There is nothing worse than feeling like I’ve let others down – or worse, let myself down over and over and over again.
So, I am getting real with myself and adjusting my expectations and goals.
For example – my original writing goal for 2014 was as follows:
- NONFICTION – complete two nonfiction manuscripts and a nonfiction proposal
- FICTION – complete and release three books and one short story
What the heck was I thinking??? Even looking at this all typed out is enough to give me a mini panic attack!
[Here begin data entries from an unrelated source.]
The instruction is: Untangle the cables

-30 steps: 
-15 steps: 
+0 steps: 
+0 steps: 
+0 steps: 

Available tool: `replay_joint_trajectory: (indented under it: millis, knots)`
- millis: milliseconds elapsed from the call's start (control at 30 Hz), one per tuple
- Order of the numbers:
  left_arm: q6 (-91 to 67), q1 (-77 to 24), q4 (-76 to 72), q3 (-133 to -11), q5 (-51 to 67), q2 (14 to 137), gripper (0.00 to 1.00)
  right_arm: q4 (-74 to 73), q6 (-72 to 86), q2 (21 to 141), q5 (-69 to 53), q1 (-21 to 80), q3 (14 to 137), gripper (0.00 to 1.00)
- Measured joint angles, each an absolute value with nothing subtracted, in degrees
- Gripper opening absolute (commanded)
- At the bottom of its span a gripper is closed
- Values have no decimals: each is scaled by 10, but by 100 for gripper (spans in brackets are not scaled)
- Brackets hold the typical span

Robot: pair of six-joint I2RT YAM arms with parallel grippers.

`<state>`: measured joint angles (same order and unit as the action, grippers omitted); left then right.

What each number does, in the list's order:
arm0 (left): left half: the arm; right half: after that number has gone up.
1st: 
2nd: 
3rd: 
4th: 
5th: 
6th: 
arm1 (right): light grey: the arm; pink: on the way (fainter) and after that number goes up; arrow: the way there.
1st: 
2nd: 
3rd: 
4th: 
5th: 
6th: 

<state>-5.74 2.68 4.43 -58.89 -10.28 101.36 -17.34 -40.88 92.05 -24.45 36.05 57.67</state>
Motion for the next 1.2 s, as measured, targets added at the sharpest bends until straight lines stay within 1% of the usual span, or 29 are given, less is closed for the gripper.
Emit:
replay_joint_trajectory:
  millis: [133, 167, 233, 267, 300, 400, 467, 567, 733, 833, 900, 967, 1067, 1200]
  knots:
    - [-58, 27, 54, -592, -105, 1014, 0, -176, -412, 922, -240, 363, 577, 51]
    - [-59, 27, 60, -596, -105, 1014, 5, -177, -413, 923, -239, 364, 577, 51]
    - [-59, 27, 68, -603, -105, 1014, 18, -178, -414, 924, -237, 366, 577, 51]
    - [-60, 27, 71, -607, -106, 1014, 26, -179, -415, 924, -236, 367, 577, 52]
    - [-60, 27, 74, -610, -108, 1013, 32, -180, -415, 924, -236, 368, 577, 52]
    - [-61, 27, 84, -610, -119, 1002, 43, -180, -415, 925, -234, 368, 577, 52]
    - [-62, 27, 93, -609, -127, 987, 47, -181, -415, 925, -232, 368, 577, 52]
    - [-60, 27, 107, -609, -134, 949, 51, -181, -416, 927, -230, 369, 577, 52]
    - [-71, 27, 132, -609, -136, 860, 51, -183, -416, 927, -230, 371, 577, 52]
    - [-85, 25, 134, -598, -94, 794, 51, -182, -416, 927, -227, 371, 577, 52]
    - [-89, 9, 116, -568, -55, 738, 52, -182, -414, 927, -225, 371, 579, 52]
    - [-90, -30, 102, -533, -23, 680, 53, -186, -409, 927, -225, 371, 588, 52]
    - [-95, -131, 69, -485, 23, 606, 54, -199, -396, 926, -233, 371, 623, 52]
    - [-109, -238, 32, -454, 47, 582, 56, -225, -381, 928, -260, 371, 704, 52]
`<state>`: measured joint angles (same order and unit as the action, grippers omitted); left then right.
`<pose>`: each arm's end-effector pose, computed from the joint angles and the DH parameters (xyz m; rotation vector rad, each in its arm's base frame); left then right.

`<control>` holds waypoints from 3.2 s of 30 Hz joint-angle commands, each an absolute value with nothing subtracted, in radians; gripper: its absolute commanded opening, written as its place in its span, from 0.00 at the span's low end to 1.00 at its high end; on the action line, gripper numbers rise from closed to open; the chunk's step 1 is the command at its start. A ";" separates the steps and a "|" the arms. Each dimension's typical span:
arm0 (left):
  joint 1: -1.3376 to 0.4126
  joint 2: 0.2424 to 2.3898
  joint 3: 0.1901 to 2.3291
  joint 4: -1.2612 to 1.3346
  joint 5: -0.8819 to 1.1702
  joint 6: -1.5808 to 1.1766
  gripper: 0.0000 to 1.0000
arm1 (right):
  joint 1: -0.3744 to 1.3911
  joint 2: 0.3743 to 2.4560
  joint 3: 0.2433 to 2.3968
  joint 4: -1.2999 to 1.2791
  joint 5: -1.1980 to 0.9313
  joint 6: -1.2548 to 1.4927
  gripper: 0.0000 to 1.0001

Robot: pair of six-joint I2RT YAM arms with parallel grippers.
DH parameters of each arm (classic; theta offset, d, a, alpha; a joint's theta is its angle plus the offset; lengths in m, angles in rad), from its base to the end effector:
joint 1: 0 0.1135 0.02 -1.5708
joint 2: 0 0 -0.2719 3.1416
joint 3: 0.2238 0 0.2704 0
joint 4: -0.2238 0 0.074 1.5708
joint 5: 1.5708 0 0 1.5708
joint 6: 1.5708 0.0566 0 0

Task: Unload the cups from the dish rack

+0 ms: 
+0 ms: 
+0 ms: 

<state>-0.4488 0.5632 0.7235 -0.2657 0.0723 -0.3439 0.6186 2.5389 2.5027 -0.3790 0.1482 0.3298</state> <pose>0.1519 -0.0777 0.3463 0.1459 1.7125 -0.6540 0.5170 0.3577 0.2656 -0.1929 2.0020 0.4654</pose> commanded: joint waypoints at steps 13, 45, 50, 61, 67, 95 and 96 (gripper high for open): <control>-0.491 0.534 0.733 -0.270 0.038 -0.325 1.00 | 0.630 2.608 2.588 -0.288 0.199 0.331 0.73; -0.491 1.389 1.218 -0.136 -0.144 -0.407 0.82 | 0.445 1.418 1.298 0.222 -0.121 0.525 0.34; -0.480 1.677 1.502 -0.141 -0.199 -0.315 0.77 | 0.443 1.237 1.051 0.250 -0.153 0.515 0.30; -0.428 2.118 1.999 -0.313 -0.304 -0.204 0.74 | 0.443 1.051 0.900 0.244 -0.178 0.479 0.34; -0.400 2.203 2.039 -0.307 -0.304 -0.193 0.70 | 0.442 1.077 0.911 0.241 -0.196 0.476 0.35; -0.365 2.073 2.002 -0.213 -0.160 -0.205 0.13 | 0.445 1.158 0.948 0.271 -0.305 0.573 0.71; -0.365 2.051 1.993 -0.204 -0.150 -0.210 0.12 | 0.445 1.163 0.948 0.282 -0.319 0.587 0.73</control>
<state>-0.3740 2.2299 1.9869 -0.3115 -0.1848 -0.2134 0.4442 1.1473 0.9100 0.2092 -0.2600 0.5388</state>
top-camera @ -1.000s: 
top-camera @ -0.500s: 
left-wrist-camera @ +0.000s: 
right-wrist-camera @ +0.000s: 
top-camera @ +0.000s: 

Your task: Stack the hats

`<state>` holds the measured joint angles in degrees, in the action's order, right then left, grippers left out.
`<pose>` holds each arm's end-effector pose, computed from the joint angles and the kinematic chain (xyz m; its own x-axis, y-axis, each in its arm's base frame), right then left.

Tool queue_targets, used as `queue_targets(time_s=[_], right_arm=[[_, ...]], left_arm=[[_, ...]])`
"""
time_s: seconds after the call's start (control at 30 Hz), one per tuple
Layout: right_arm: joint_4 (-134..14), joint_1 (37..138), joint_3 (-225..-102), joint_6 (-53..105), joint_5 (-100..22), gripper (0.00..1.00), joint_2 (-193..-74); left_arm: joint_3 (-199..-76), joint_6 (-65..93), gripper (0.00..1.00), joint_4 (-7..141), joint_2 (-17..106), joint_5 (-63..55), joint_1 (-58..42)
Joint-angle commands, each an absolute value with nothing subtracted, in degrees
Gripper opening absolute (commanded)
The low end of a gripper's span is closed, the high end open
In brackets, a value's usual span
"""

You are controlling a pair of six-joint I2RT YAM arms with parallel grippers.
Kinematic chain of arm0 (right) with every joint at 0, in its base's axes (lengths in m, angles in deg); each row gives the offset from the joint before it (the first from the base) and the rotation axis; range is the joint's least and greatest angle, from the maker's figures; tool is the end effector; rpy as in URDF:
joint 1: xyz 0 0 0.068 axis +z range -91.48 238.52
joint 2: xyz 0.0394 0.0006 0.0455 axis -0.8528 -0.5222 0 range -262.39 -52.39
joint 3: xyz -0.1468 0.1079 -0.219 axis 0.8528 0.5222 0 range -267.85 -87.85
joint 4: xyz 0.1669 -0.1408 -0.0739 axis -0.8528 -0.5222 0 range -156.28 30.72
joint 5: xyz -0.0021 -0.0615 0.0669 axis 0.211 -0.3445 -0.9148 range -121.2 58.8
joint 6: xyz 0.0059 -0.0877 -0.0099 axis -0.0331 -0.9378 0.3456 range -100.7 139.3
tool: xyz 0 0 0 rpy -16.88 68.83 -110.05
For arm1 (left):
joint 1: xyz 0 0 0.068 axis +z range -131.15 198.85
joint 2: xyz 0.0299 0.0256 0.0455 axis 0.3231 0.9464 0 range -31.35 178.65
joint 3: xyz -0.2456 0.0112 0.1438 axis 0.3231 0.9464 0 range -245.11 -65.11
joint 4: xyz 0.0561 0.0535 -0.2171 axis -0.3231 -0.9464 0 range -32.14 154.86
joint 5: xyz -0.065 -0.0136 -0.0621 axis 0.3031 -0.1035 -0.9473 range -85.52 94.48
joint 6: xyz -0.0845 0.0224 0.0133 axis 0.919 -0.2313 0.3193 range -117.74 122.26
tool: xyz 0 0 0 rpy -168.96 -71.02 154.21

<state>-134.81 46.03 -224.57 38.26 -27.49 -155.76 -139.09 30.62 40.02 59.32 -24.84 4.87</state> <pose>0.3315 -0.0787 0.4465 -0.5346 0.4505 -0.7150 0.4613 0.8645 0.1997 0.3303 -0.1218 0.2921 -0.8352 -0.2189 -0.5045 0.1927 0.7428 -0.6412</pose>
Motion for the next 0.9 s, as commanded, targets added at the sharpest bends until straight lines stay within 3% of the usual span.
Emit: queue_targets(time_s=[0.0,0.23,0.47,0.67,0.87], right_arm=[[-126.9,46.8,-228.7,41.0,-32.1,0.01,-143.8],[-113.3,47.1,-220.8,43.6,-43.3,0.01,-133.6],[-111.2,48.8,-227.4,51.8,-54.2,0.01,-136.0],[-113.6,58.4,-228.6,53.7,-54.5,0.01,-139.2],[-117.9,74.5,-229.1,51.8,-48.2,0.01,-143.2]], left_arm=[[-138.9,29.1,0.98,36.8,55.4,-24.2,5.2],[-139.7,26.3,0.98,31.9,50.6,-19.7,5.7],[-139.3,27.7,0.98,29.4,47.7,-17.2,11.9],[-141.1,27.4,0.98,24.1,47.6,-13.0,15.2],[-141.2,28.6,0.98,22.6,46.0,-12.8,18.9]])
The revised goal is a tad more reasonable:
- NONFICTION – Complete manuscript on contract (by July) and research for second NF manuscript under contract
- FICTION – complete Collide for a summer release and complete a draft (minimum) of the first book in the Tempting Fate series
- Additional writing – Update social media presence (over summer); blog schedule for fall 2014-summer 2015; release schedule for same time frame
See – much more reasonable. So much so, that I swear I feel a TON better.
I’ve revamped my other goals as well, putting an emphasis on both realistic expectations for myself and giving myself permission to NOT be everything to everyone. It’s a small start on regain the balance since my mom died – but an important one!
What do you do when you get overwhelmed?